Before anything else is said, I am truly convinced that any creative work should start with a sheet of paper and a pencil. By creative, I mean any work where you have to come up with something, well, new. When creating wireframes for an enterprise piece of software that idea is restricted to initial brainstorming sessions and pretty much nothing else since you have to move to a computer for the sake of efficiency. And there is so much more work to be done. And revisited. And refined. And shared. And packaged for the final deliverable. When you add Agile process to the equation (which I think is a win right there) you will revisit your wireframes a lot of times.
Just to paint an example, let’s say we have about 20 wireframe screens. And let’s say that in the course of creating requirements, somewhere towards the middle of the road we decide to change some element in our application header that is repeated over the 20 pages. Ouch! This can be a cumbersome task if you are not using the right software because you would need to make the same change 20 times. Now imagine you have to do it daily because refining and testing the idea is the purpose of creating wireframes in the first place. Did I mention that there might be a lot of wireframes?
Right choice of software for creating wireframes is very important because if one doesn’t think it through, it can balloon the time needed to maintain them by several hundred percent.
I used to create wireframes exclusively in Adobe Illustrator, but on the latest project, I switched to Omnigraffle 5 because there are a number of people working on the wireframes besides me, and I thought that it would provide greater collaboration tools, plus there is the availability of its widely known stencils created by other UXD people.
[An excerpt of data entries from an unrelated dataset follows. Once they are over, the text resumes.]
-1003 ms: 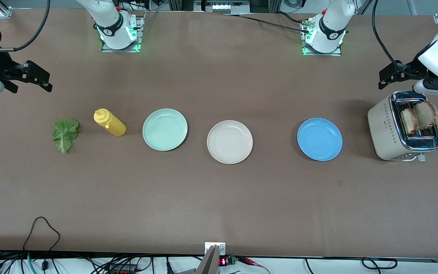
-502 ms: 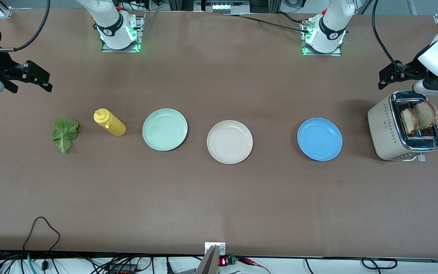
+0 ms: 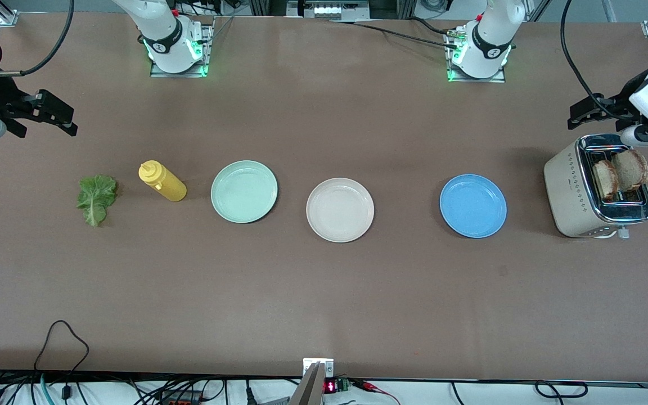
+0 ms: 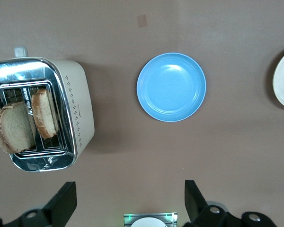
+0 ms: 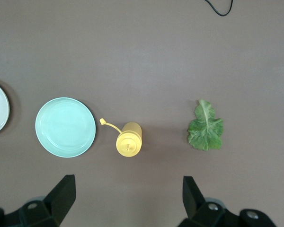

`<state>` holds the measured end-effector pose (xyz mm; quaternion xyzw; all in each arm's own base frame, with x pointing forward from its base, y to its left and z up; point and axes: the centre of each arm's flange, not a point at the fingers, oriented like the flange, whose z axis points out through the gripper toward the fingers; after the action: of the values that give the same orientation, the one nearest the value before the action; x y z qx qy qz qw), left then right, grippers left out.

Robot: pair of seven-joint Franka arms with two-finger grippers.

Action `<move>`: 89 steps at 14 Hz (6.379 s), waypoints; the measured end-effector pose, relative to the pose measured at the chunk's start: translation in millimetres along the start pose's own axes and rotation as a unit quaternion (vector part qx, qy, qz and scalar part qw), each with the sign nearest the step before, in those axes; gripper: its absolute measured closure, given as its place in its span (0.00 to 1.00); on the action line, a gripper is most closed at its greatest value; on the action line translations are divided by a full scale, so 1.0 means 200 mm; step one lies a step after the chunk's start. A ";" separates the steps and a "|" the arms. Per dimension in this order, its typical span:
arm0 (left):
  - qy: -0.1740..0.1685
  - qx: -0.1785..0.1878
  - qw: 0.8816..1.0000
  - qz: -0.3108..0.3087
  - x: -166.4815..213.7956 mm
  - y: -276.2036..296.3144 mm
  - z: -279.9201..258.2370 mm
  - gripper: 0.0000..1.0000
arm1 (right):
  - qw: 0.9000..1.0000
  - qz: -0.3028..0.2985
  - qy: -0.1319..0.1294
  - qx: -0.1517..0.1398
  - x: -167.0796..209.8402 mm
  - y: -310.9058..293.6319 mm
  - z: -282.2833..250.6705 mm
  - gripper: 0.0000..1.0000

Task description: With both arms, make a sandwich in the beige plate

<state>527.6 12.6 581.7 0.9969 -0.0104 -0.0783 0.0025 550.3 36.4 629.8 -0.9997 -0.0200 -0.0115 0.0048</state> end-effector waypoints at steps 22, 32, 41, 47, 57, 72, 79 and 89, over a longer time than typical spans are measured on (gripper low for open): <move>0.012 0.081 0.996 0.031 0.36 -0.79 0.81 0.00 | 1.000 0.000 -0.002 0.000 0.00 0.00 0.01 0.00; 0.018 0.079 0.995 0.051 0.12 -0.79 1.00 0.64 | 1.000 0.000 -0.002 0.000 0.00 0.00 0.01 0.00; 0.013 0.079 0.995 0.054 0.11 -0.77 0.99 0.94 | 1.000 0.000 -0.002 0.000 0.00 0.00 0.01 0.00; 0.003 0.082 0.996 0.046 0.11 -0.79 0.80 0.94 | 1.000 0.000 -0.002 0.000 0.00 0.00 0.01 0.00; -0.003 0.098 0.985 0.139 0.22 -0.17 0.28 0.94 | 1.000 0.000 -0.002 0.000 0.00 0.00 0.01 0.00; -0.008 -0.260 0.957 0.127 0.52 1.36 0.87 0.94 | 1.000 0.000 -0.004 0.000 0.00 0.00 0.01 0.00; -0.012 -0.458 0.886 0.073 0.69 1.56 1.46 0.94 | 1.000 0.000 -0.006 0.000 0.00 0.00 0.02 0.00; -0.019 -0.468 0.872 0.141 0.65 1.57 1.81 0.88 | 0.973 -0.213 -0.070 0.059 -0.05 0.05 0.14 0.00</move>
<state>593.3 -305.9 206.3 0.8652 -0.1127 -0.0920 0.4799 542.0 25.9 601.5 -0.9689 -0.2329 0.0590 0.0595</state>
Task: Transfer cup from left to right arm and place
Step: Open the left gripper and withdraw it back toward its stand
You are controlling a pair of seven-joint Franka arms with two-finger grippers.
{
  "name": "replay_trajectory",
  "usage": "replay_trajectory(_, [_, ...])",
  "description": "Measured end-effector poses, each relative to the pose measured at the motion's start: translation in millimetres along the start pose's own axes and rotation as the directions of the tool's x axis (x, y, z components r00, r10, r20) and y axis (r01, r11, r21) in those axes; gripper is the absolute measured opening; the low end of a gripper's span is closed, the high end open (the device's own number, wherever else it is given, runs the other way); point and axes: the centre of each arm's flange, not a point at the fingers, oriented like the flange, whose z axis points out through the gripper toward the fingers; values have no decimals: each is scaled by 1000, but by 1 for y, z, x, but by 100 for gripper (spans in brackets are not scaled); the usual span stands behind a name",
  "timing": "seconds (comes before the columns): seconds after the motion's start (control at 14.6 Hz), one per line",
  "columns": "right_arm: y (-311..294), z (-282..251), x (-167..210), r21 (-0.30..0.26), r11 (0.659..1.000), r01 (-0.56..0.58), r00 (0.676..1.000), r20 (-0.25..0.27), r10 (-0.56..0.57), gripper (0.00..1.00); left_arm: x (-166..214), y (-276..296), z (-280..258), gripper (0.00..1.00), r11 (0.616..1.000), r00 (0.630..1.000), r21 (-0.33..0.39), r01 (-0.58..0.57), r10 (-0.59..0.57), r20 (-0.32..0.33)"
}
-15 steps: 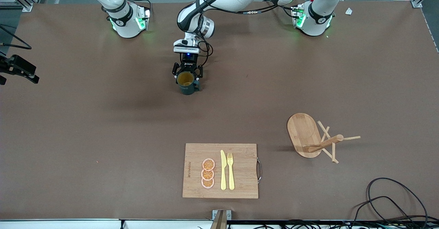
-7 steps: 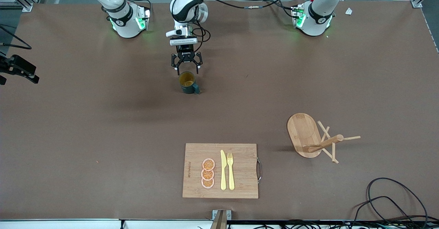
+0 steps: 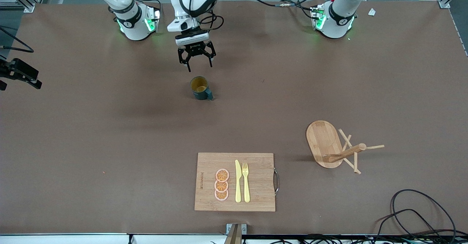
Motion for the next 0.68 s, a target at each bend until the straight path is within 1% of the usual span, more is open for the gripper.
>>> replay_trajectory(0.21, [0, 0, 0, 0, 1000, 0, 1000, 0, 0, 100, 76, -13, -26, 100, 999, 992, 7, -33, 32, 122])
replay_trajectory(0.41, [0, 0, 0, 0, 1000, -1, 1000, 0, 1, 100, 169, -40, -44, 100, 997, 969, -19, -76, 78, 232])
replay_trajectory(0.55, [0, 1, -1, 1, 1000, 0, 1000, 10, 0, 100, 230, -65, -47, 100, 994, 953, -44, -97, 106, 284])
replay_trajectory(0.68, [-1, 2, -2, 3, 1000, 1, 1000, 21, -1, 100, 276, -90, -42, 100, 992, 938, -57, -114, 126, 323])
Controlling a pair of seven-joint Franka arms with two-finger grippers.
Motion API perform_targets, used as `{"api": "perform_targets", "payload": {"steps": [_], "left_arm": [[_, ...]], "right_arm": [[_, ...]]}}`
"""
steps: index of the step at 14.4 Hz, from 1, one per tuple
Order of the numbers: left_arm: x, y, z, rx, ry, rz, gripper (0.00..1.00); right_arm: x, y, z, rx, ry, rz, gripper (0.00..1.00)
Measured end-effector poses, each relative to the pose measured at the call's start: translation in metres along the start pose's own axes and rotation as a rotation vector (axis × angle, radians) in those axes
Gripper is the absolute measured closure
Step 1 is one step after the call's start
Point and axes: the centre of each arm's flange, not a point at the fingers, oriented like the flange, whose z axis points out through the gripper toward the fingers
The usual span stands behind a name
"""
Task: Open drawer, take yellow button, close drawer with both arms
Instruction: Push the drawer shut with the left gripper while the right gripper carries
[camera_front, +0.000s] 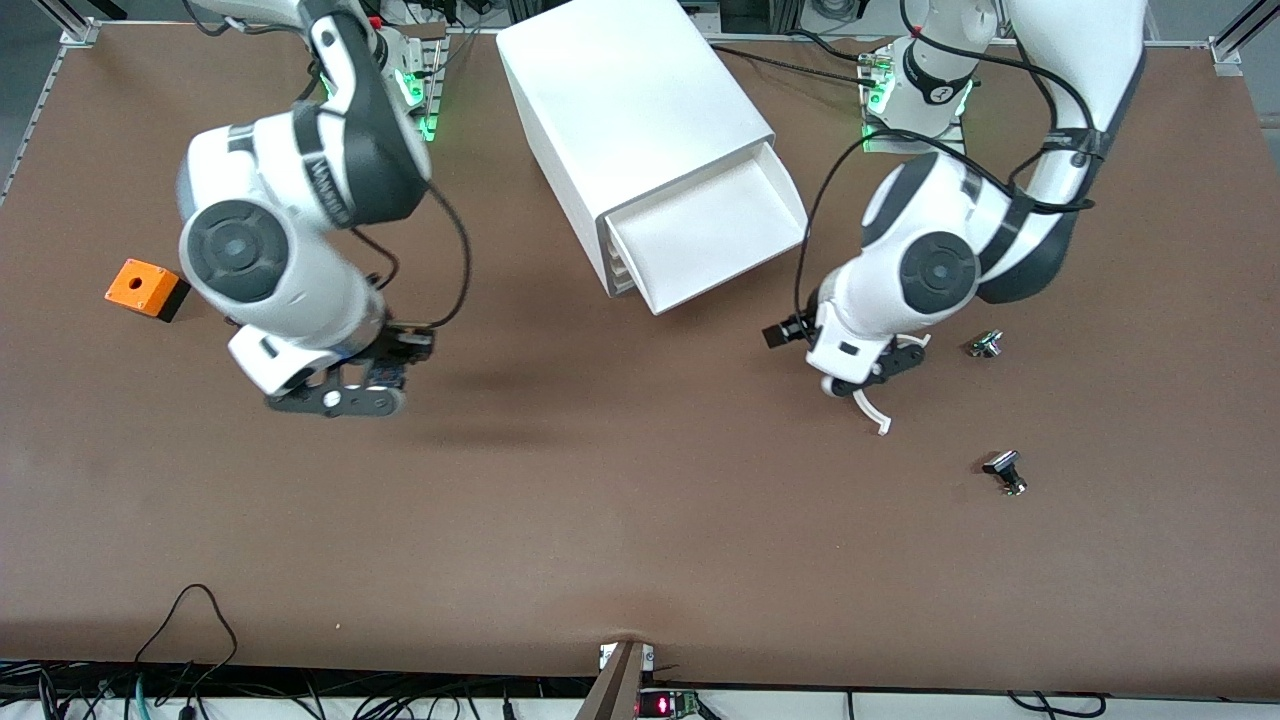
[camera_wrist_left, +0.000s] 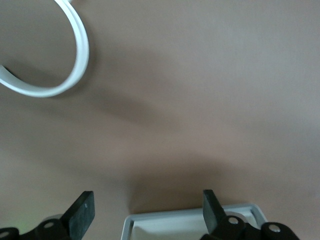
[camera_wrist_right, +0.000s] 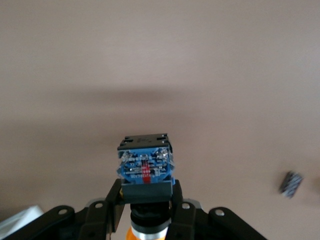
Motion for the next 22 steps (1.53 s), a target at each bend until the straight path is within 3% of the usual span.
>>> {"api": "perform_targets", "payload": {"steps": [5,8,10,16,22], "left_arm": [[-0.048,0.025,0.023,0.03,-0.034,0.03,0.05],[-0.069,0.034,0.032,0.04,-0.046,0.031,0.05],[-0.08,0.04,0.035,0.045,-0.052,0.026,0.05],[-0.118,0.05,0.053,0.083,-0.088,0.042,0.02],[-0.141,0.055,0.062,0.085,-0.16,0.051,0.01]], "right_arm": [[0.006,0.114,0.1,-0.034,0.079,-0.095,0.59],[-0.022,0.177,0.17,-0.049,0.126,-0.1,0.59],[-0.048,0.201,0.208,-0.036,0.125,-0.068,0.59],[-0.075,0.222,0.262,0.11,0.093,-0.007,0.59],[-0.059,0.204,0.283,0.11,0.093,-0.023,0.59]]}}
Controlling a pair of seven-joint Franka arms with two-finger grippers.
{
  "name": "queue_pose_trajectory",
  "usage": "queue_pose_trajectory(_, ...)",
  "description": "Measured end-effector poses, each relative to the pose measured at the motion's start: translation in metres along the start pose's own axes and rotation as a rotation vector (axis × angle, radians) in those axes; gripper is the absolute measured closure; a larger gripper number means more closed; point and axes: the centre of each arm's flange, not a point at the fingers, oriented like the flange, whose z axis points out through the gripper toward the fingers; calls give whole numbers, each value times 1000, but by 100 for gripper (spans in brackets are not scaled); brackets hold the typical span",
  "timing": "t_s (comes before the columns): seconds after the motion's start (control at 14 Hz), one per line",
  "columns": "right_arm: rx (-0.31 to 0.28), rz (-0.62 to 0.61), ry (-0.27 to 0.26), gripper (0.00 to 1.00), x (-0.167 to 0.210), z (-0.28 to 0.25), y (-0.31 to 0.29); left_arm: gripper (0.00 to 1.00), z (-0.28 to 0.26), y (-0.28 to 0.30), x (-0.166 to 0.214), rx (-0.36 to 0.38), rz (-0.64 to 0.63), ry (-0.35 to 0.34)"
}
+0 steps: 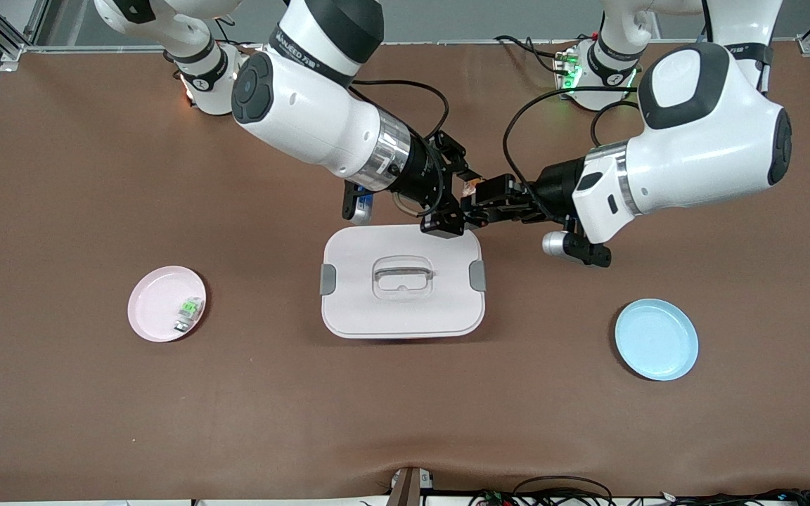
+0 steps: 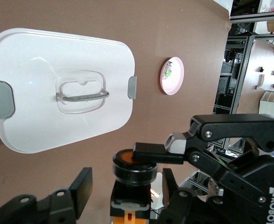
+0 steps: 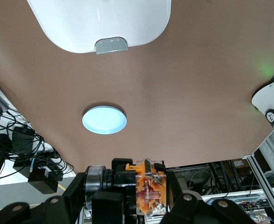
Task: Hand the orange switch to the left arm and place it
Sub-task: 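Grasp the switch with the left gripper and open the right gripper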
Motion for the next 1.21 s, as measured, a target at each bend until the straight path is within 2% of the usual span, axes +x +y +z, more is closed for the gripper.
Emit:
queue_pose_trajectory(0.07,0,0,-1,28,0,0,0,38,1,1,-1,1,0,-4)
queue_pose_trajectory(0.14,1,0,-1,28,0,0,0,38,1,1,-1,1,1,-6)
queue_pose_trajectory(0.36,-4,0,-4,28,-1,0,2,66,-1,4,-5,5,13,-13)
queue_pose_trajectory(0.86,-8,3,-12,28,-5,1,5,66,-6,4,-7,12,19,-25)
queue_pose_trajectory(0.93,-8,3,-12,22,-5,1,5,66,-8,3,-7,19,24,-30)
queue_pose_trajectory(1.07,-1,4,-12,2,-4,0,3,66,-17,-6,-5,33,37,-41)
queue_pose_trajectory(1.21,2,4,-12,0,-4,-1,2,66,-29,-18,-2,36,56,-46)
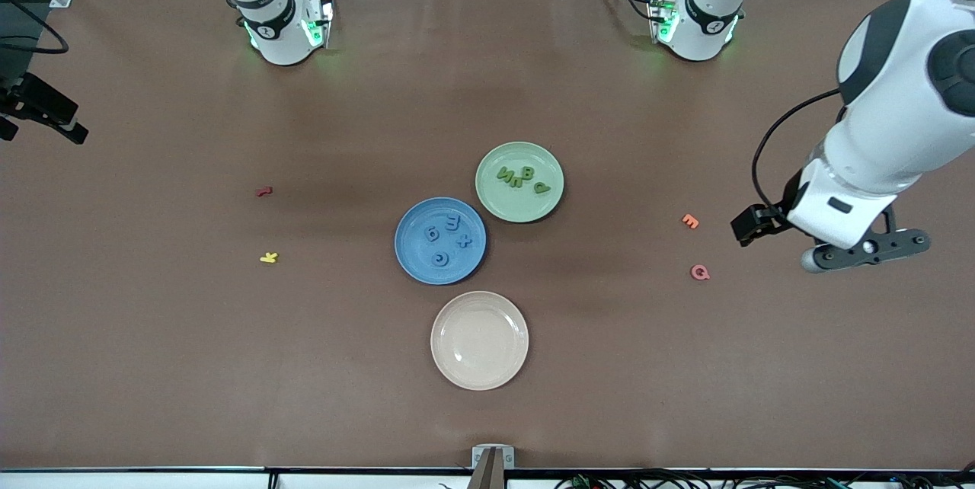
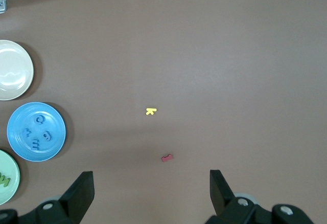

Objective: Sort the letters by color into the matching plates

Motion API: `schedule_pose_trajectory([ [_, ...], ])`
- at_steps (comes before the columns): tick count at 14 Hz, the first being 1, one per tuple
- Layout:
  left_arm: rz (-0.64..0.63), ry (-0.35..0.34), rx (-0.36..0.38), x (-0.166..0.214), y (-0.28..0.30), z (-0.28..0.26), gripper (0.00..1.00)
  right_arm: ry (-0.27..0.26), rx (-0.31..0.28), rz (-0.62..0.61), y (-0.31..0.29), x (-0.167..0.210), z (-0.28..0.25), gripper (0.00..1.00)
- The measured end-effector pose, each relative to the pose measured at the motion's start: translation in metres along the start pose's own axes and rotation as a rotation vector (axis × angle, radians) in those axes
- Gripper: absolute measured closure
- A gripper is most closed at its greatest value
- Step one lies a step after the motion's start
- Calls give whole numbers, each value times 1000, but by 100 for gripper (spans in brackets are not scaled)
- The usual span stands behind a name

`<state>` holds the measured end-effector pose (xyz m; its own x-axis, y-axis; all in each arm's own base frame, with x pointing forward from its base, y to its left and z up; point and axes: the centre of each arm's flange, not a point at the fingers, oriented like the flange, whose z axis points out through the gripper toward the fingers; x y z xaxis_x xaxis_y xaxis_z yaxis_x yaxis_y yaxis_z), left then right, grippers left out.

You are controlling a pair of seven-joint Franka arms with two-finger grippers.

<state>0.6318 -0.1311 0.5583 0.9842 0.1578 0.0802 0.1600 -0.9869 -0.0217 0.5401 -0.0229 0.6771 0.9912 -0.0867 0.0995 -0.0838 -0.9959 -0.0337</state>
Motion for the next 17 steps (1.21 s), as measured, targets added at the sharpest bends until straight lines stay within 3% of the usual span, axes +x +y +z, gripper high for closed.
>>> schedule_pose_trajectory([
  [7,66,-73,-21,-19,-70,-53,0,0,0,0,0,0,0,0],
  [17,165,-78,10,-52,-85,-81,0,-2,-1,0,0,0,0,0],
])
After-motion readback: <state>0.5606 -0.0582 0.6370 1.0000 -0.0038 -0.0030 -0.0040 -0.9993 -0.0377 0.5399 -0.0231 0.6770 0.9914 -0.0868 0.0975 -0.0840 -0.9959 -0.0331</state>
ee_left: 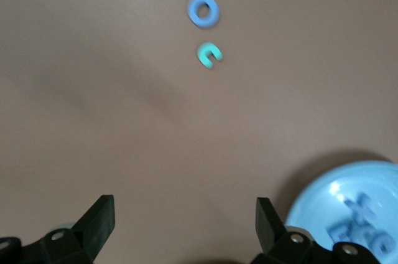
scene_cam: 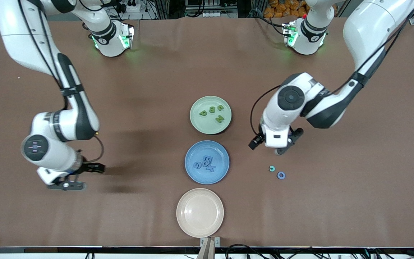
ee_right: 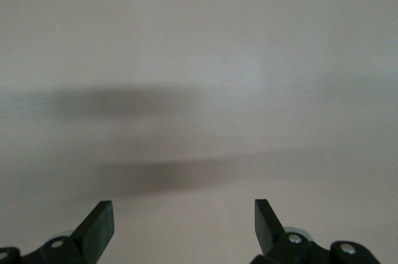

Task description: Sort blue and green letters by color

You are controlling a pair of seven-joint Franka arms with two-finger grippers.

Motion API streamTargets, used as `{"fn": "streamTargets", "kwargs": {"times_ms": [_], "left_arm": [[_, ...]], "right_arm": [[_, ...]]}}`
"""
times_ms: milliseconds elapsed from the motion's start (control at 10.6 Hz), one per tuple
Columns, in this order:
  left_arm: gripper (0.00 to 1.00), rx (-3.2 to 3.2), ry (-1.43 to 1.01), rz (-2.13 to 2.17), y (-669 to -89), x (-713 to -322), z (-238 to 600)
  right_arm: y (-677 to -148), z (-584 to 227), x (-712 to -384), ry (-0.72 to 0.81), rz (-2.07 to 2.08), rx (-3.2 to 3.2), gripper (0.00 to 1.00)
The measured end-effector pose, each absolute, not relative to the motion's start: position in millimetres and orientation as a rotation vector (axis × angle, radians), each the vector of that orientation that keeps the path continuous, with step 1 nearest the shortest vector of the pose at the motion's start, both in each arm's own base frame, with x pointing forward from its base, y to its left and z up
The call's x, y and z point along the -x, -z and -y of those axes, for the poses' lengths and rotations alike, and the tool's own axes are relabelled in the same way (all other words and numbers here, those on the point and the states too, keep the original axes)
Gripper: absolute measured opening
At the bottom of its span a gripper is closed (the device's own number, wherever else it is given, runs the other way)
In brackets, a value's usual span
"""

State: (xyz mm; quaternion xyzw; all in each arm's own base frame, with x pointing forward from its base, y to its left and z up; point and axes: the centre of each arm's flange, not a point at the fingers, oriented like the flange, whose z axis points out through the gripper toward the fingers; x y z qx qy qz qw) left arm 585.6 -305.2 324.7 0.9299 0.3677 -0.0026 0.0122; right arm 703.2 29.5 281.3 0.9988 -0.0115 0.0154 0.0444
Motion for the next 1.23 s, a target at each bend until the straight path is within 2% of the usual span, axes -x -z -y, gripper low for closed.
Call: {"fn": "streamTargets", "kwargs": {"times_ms": [284,474,853,1232], "left_arm": [[1.0,-2.962,0.088,-1.167,-318.7,-605.2,243.0],[1.0,-3.024,0.176,-1.096,-319.7,-606.9,219.9],[1.0,-3.102,0.21,-0.888,-334.0,-622.3,155.3],[1.0,-3.098,0.258,-0.718,-355.3,-635.1,98.5]], "right_arm": [[-326.7,33.0,-702.2,-0.105,-0.006,-3.038,1.0],[-379.0,47.0,-690.9,-0.097,-0.01,-3.033,1.0],[-498.4,49.0,-646.3,-0.077,0.025,-3.04,1.0],[-585.6,39.4,-588.8,-0.025,0.161,-3.133,1.0]]}}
Before using Omnigraffle, I thought that Illustrator was a good option, but even greater is the combination of the two to take advantage of their strengths.
Stencils
Stencils are also extremely important when you have multiple IA’s on a project because they provide a way to deliver uniform material. However, while you can find a lot of them freely for a lot of different purposes, they may not necessarily support your purpose, which means you’ll need create a new stencil and add it to your Stencil Library.
Drawing vector graphics in Omnigraffle feels like having one hand tied behind my back. My guess is that Omnigraffle is not meant for detailed vector graphic creation.
This is where synergy of Illustrator and OmniGraffle shows the best. Create your symbols/stencils in Illustrator and easily import them into Omnigraffle by first exporting them as PDF from Illustrator. Omnigraffle picks up PDF and retains the vector editing capabilities. That gives me a great sense of relief because with that option I can create my own stencils far detailed and easier and they’ll give a polished edge to my deliverables. In addition, I now have a stencil library the entire team can share so all the wireframe elements are uniform, regardless of who created them.
Single point that a spoiler is that when you update/edit a stencil in Omnigraffle it does not propagate to wireframes where it is already placed – you need to manually swap them. That to me sounds unacceptable for an efficient workflow. Illustrator has Symbols, Flash has a Library of Movies, Flex has components and so on. You edit the object in the library and that change propagates to all the places where the object is placed. I’d really like to see this feature added to OmniGraffle 6.
Shared Layers
Stencils not updating automatically in OmniGraffle is not such a tragedy because of the Shared Layers option.
From OmniGraffle help: You can share a layer between multiple canvases. That way, whenever you change the layer, it affects every canvas that shares that layer.
So you still have to swap out your edited stencil but you need to do it only once vs. 20 times.
Shared Layer concept doesn’t compare one to one to a library of stencils because a shared layer implies shared coordinates too which might turn out to be more that you bargained for.
CONCLUSION
OmniGraffle on its own is a good tool but in my opinion an incomplete one. If you prop it up with Adobe Illustrator, you get a truly good solution. Add a file versioning system and now you can work with a piece of mind . Since OmniGraffle folks seem to be adding nice features in each version I’m already looking forward to the next one.

So, perhaps I was a little over zealous in my earlier comment
)
Are you using CS3 or CS4, and Omni 5 or 5.1?
How specifically should the ai file be exported to PDF, just use the PDF defaults?
And how specifically do you open the PDF in Omni- the article says “Omnigraffle picks up PDF “. Do you just open the PDF file with Omni, or is there a trick?
Thanks for you help,
Theresa
Omnigraffle is a quite popular wireframing tool on Mac OS. I wish I had a Mac to give it try!
FlairBuilder is also an wireframing/prototyping tool that runs on Mac as an Adobe AIR. It supports multi-page wireframes with the option to define masters and attach them to pages as background. Saves a lot of time and it’s pretty simple to use.
Besides that it features greater interactivity, that is on page components behave and feel like real components. Thus FlaiBuilder may also be used for advanced prototyping.
You may give it a quick try online at http://www.flairbuilder.com/demo
Cheers,
Cristian
OmniGraffle Professional 5.2.3 which I’m using now will open a native Illustrator CS4 .ai file and leave you with editable shapes that you can fill.
You can copy and paste the shapes into a new stencil, they appear as Bézier items.